> [TASK GOAL]
Gather every line below where "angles" appears.

> [RECORD EXCERPTS]
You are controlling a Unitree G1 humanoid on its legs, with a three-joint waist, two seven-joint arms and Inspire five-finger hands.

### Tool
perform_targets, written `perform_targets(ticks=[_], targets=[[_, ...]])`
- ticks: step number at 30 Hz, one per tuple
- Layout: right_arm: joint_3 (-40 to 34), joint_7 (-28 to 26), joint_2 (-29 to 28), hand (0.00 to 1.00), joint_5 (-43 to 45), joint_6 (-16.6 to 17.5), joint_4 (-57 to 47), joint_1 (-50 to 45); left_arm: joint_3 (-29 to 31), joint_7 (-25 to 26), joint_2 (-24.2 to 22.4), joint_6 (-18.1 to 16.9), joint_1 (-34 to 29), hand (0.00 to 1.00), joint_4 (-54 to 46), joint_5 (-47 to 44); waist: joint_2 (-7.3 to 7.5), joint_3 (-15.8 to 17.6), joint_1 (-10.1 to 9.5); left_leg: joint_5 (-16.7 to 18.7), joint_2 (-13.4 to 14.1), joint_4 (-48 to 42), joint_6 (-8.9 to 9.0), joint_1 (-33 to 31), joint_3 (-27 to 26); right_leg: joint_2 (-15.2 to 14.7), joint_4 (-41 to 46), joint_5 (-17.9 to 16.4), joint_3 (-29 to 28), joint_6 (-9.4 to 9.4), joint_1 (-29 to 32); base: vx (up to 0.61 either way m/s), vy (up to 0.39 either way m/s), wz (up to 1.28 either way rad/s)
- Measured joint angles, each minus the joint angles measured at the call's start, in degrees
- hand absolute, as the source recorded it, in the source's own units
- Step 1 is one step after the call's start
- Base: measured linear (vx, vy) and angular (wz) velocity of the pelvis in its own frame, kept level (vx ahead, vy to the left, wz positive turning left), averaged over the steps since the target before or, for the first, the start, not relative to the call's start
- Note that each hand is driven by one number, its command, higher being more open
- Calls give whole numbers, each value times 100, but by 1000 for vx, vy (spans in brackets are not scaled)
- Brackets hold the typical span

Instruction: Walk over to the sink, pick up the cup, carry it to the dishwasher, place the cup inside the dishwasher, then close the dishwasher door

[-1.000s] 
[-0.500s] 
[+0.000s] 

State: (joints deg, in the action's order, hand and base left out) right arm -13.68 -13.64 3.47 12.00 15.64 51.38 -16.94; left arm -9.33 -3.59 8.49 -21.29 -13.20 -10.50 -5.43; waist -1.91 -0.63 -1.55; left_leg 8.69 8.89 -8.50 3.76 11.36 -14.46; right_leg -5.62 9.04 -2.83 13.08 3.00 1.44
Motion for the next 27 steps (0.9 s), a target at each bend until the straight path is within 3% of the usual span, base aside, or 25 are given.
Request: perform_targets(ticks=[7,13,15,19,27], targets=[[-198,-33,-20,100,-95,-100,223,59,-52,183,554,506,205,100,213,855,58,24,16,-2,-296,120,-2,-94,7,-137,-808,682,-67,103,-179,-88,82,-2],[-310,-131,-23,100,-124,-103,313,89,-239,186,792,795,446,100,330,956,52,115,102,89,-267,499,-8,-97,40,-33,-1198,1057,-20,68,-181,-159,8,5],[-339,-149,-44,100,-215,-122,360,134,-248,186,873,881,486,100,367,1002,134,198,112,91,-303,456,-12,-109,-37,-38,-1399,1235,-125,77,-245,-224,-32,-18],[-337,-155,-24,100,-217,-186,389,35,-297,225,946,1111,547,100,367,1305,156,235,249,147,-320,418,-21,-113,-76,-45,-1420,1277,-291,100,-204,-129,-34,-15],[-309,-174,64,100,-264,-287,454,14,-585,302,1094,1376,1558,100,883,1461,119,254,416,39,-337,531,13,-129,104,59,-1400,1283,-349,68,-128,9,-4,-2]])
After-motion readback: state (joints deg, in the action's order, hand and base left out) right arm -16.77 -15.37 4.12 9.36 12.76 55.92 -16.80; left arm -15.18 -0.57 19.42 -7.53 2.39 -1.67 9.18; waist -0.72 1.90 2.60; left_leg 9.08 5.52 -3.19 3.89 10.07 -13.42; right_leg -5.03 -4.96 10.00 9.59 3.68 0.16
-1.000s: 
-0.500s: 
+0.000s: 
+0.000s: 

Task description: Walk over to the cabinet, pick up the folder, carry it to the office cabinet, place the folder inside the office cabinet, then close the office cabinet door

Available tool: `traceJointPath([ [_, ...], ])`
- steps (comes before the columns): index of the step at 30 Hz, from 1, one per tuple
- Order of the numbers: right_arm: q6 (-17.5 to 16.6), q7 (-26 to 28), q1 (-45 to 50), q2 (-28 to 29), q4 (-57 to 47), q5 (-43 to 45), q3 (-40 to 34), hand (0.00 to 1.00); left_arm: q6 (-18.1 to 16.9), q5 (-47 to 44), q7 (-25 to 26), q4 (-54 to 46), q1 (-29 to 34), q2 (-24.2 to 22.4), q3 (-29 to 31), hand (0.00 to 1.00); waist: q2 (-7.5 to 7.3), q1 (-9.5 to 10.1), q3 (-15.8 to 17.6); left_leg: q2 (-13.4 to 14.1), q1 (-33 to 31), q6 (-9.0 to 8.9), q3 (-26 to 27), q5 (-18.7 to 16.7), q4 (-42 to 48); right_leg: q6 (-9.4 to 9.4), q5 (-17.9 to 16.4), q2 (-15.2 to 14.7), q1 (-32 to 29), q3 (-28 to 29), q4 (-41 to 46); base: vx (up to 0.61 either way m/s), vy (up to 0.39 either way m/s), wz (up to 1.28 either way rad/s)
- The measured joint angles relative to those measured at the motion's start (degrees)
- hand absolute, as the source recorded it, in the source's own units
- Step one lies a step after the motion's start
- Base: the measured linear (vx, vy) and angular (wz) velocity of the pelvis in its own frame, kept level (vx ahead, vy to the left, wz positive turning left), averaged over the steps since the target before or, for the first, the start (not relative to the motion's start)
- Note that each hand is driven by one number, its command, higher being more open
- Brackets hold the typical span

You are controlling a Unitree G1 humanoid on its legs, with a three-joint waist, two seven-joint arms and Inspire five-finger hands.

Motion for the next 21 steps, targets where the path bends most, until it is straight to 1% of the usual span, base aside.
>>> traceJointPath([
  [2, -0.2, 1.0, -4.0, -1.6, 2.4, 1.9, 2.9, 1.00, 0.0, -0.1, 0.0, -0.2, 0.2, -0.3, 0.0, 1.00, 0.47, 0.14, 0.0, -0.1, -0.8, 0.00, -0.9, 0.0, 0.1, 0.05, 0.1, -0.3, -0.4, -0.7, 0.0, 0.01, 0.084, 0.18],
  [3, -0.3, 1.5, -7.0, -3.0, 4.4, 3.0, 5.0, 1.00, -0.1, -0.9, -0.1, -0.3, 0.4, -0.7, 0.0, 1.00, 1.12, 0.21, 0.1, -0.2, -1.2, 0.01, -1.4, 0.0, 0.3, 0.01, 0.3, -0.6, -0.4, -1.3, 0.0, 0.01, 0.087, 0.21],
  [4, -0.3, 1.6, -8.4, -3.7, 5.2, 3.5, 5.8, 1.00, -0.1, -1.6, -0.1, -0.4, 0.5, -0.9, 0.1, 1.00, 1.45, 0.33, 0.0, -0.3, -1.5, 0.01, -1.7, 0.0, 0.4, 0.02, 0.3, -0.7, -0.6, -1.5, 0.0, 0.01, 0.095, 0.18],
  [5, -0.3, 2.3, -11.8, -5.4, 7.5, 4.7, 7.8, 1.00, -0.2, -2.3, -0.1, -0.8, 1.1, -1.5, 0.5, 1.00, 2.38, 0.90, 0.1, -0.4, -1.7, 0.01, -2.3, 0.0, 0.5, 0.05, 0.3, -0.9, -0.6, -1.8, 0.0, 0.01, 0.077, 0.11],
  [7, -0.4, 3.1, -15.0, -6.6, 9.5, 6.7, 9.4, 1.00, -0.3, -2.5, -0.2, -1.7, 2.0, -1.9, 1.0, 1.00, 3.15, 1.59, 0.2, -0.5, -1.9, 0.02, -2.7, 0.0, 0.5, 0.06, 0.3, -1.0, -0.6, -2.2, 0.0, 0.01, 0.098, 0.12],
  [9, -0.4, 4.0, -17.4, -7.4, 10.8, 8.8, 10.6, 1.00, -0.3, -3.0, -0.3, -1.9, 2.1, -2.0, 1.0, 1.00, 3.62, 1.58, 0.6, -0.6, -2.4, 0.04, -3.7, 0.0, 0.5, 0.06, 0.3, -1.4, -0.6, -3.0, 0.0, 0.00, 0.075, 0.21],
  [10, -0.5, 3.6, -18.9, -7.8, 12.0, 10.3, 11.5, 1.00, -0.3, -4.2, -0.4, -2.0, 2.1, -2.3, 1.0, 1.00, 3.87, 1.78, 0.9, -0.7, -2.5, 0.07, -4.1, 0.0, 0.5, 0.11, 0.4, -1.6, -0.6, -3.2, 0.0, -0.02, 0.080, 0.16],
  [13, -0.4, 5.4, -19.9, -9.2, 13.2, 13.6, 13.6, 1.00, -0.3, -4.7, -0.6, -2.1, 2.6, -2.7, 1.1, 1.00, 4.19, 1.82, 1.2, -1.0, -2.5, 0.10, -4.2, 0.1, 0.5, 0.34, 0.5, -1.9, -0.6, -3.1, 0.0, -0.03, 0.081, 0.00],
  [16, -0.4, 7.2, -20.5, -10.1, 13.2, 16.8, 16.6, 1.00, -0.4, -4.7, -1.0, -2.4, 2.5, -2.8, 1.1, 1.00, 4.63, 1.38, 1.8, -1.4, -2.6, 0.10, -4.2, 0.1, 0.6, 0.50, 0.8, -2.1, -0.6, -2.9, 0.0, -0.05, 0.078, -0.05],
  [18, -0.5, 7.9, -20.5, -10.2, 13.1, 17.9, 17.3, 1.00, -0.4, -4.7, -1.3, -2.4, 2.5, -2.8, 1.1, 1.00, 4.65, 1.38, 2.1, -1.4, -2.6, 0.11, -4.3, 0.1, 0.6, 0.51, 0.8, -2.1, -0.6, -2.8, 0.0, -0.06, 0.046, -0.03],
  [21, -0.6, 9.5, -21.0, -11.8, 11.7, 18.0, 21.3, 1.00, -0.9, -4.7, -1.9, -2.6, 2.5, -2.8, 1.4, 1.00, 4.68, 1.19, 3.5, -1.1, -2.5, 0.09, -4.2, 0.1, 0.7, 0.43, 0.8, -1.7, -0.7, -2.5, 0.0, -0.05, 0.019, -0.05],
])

> [EXERCISE OUTPUT]
- Measured joint angles, each minus the joint angles measured at the call's start, in degrees
- The measured joint angles relative to those measured at the motion's start (degrees)

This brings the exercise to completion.